S. African Oosthuizen runs away with British Open title

  • By Mike Kern Philadelphia Daily News
  • Monday, July 19, 2010 5:34am
  • SportsSports

ST. ANDREWS, Scotland — It’s easily the greatest walk in golf. Or maybe any sport.

Especially when you know you can make a 10 and still win. Even with tears in your eyes.

Sunday, on the Old Course, those final 100 or so yards up the 18th fairway belonged to South African Louis Oosthuizen.

Everyone on the BBC telecast seemed to pronounce his name a little differently. Go with WHUST-high-zen. It’s close enough. As long as the engraver can spell it correctly on the claret jug.

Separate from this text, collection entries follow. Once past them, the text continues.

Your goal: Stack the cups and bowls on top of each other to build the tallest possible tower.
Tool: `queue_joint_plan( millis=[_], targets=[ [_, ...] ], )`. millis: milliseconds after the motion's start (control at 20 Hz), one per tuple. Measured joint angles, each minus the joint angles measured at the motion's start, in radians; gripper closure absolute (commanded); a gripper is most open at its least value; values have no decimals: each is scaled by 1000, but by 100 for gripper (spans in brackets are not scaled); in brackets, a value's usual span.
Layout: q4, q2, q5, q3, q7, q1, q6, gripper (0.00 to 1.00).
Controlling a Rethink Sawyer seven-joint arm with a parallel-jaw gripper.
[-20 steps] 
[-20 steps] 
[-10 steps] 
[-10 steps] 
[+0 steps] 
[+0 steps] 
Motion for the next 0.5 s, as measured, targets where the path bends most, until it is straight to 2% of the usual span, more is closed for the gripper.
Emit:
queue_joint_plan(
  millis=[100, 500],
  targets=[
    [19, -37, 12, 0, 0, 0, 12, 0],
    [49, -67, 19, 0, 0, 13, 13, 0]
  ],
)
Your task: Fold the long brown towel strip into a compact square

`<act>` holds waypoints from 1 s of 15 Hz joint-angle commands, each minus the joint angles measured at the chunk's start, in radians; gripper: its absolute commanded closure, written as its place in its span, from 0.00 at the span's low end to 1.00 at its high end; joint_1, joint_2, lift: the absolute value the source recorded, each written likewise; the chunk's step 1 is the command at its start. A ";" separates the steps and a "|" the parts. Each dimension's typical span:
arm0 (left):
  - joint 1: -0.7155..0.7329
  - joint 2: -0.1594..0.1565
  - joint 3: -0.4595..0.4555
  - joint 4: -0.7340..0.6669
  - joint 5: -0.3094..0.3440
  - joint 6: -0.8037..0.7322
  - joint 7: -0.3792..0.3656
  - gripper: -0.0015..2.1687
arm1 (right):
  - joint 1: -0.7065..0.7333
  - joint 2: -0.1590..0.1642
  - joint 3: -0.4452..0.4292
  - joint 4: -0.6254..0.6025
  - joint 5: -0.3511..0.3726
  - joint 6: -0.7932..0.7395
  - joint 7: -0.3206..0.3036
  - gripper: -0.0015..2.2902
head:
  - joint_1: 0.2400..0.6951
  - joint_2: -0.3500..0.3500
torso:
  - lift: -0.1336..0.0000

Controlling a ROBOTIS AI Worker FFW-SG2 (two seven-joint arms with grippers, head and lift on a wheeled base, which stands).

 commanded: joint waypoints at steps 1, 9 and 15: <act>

After two-putting for one-under 71 to make the seven-stroke victory official, Oosthuizen was greeted on the green by his wife Nel-Mare and their seven-month-old daughter Jana. More wet eyes. And warm embraces. Jana won’t remember any of it. But she’ll sure have plenty of pictures and stories to remind her.

“Without you, it wouldn’t be worth it,” he told them and the whole world later at his acceptance speech.

Back home, after a month of hosting the World Cup, Nelson Mandela was turning 92 years young. Wonder if those vuvuzela’s are used for anything besides soccer?

“I woke up this morning and didn’t know it was his birthday until I heard it on the news, on the Internet,” Oosthuizen said. “That’s amazing. It felt a bit special. Walking down 18, I was thinking about that. What he’s done for our country is unbelievable.”

South Africans Bobby Locke, Gary Player, Ernie Els and Retief Goosen have won 18 majors between them, including eight Open Championships. Locke was victorious here in 1957. Now Oosthuizen is part of that. Player reached out to him before the final round.

“He phoned me this morning,” said Oosthuizen, who closed with a 272 total, two better than Tiger Woods did here in 2005 and seven better than England’s Lee Westwood could do this week en route to his second runner-up in a major this year. “We had a little chat. He spoke in my home language, Afrikaans. He first spoke to my wife. Then he was saying just to stay calm, have a lot of fun.

“And he said the crowd was probably going to be on (playing partner Paul Casey’s side). Then he told me the story when he played against Arnold Palmer when he won his first Masters (in 1961). He said, ‘They wanted to throw stuff at me.’ But he was so focused on beating him in Augusta. That meant a lot.”

His caddie, Zak Rasego, also carried Player’s bag when he won the British Senior at Turnberry two decades ago.

“It’s a fantastic day for us,” Rasego gushed. “I’ve been with him through all his progress. It’s unbelievable what he’s done this week.”

On the 150th anniversary of the first Open, Oosthuizen also joins the list of other giants who’ve made that same walk on this sacred turf: Bobby Jones, Sam Snead, Peter Thomson, Jack Nicklaus, Seve Ballesteros, Nick Faldo and Woods.

“To win the Open is special,” Oosthuizen said. “To win here is something you dream about.”

He’s the first to get his first major at St. Andrews since Tony Lema 46 years ago.

The reality is, it was pretty much his tournament from the time he assumed a five-shot edge after Friday’s 67, when he got the better of the starting times/wind conditions and didn’t waste it. He followed with a 69 that still left him four in front of Casey, who, like Westwood, was trying to become the first man from his nation to win a major since Faldo in 1996 (Masters). Or win this one since Faldo in 1992.

Casey started with a bogey on two but birdied the sixth. Oosthuizen, after seven consecutive pars, dropped one at the 8th and the lead was three. Both players drove the ensuing par four. But Oosthuizen made his eagle, while Casey two-putted. Things basically ended at 12, when Casey drove into gorse and took a triple-bogey while Oosthuizen was making bird.